Mitie has derived further value from the project by selling surplus heat to Camden council. This will be used to provide hot water and heat to 1,500 homes at a reduced cost to the council. “The energy centre becomes an asset that helps generate revenue for the hospital rather than costing money,” says Simon Brown, senior accounts manager at Mitie.
While carbon reduction may be the driver for many of these schemes, the fact that they are mostly designed, built, funded and operated by the private sector means that they have to stack up commercially. Cofely funds projects with money direct from its parent organisation GDF Suez. Mitie has yet to directly fund any scheme but according to Brown it is assessing the option. Otherwise, funding can come from banks or equity investment partners, depending on the client.
Most of Cofely’s projects are with councils. “Our business model is predicated on working with the council because it is generally a unitary authority with control of the roads - if you are going to be laying a large district energy network you want the people in charge of the roads on your side.” Mitie, on the other hand, has targeted the hospital market, where £100m of funding from the NHS Carbon Energy Fund has been matched by £100m of European Investment Bank funds. The firm is one of the framework contractors pitching for the work on the first tranche of 23 large-scale energy projects under the fund. “The fund has captured the value decentralised energy can bring to the NHS and applied a mechanism to unlock that,” says Brown.
ESCos are not confined to the public sector. Mitie has formed a partnership with Waitrose to deliver the food retailer’s first biomass-powered, carbon-negative store on the Isle of Wight. The ESCo will develop and operate an energy centre fuelled by locally produced woodchip from sustainable woodlands. Electricity and heating will be used by the store, with surplus energy exported to nearby homes and a medical centre. The project will reduce the store’s consumption of grid electricity by 91% and gas by 80%.
Carbon reduction is also driving decentralised energy schemes for residential developments built to meet the requirements of the Code for Sustainable Homes. Barratt and E.ON are working together on the construction of low-carbon homes typically serviced by district energy centres undertaken through an ESCo agreement. Under the ESCo agreement, E.ON is supplying over 550 homes in Hackney, east London with low-carbon heat and hot water from a central CHP unit and biomass boilers. The firms are now working on two other ESCo schemes to supply 1,900 Barratt homes in east London and Croydon.

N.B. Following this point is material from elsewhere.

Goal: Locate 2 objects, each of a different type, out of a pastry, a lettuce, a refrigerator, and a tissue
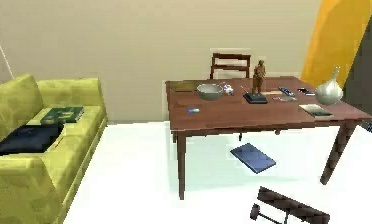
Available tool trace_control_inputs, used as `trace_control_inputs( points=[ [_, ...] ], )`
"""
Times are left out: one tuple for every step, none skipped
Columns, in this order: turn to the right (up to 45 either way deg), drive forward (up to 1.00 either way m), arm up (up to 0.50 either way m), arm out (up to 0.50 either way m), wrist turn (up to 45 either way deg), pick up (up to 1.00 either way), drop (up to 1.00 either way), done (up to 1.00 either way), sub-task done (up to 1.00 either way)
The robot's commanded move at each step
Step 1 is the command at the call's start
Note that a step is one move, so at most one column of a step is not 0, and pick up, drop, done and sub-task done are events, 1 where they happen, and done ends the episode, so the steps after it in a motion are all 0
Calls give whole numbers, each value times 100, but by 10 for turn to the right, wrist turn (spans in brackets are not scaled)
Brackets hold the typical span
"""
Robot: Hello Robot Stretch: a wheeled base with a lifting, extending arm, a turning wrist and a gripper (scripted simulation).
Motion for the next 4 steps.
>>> trace_control_inputs(
  points=[
    [0, 25, 0, 0, 0, 0, 0, 0, 0],
    [450, 0, 0, 0, 0, 0, 0, 0, 0],
    [330, 0, 0, 0, 0, 0, 0, 0, 0],
    [0, 75, 0, 0, 0, 0, 0, 0, 0]
  ],
)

This trend of privately-funded energy schemes looks set to continue, as environmental legislation becomes increasingly onerous and energy costs rise. If further proof were needed of the growing importance of the energy services sector, the UK District Energy Association was set up last year to help promote the sector. According to Woodward, Cofely is involved in “a lot” of feasibility studies for energy schemes to help deliver reduced carbon emissions. “There is a lot of interest from councils; there are a lot of projects about to go out to tender and a lot of tenders we’re responding to,” he says.